WHAT NEEDS TO BE DONE - Output only this range of the data below: the line that contains "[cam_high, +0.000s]" through the final line, both ends included, each retyped exactly.

%%

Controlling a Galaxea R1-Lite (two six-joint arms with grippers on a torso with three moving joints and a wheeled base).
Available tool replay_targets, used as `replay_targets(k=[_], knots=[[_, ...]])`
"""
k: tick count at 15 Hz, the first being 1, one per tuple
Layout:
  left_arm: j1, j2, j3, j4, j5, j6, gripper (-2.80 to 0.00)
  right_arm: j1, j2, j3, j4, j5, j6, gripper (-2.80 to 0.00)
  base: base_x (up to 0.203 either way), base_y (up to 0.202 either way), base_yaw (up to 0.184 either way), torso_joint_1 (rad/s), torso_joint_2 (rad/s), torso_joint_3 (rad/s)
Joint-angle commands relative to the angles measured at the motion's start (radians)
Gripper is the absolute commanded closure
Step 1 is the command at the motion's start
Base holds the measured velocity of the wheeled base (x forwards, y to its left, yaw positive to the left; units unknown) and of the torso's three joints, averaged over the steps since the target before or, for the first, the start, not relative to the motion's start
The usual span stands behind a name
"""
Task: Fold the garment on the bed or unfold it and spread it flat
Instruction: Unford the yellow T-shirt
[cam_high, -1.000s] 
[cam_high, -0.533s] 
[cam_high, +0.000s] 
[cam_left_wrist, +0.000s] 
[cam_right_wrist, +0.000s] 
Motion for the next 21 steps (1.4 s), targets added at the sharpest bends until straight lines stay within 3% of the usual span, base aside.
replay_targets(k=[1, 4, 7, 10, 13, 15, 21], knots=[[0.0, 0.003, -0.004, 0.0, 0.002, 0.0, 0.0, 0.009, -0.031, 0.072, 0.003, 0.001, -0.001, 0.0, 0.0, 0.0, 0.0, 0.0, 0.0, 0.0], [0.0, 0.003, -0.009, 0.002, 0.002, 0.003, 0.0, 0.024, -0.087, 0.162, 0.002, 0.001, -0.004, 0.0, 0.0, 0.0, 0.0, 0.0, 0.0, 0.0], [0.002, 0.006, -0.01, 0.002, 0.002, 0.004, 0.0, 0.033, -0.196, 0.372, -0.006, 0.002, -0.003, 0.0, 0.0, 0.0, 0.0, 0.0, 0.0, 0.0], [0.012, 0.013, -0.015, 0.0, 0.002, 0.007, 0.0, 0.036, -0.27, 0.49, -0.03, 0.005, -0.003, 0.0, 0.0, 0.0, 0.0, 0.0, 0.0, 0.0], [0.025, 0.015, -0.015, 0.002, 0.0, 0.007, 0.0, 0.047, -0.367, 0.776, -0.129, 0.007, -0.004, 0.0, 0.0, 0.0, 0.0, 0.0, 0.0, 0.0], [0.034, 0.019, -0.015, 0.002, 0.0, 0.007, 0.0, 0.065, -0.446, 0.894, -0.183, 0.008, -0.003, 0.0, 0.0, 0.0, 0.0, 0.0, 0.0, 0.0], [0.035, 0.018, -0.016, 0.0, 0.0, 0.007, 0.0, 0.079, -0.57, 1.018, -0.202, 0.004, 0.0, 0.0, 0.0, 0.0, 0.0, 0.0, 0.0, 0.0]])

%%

WRITTEN SOLUTION -
[cam_high, +0.000s] 
[cam_left_wrist, +0.000s] 
[cam_right_wrist, +0.000s] 
Motion for the next 21 steps (1.4 s), targets added at the sharpest bends until straight lines stay within 3% of the usual span, base aside.
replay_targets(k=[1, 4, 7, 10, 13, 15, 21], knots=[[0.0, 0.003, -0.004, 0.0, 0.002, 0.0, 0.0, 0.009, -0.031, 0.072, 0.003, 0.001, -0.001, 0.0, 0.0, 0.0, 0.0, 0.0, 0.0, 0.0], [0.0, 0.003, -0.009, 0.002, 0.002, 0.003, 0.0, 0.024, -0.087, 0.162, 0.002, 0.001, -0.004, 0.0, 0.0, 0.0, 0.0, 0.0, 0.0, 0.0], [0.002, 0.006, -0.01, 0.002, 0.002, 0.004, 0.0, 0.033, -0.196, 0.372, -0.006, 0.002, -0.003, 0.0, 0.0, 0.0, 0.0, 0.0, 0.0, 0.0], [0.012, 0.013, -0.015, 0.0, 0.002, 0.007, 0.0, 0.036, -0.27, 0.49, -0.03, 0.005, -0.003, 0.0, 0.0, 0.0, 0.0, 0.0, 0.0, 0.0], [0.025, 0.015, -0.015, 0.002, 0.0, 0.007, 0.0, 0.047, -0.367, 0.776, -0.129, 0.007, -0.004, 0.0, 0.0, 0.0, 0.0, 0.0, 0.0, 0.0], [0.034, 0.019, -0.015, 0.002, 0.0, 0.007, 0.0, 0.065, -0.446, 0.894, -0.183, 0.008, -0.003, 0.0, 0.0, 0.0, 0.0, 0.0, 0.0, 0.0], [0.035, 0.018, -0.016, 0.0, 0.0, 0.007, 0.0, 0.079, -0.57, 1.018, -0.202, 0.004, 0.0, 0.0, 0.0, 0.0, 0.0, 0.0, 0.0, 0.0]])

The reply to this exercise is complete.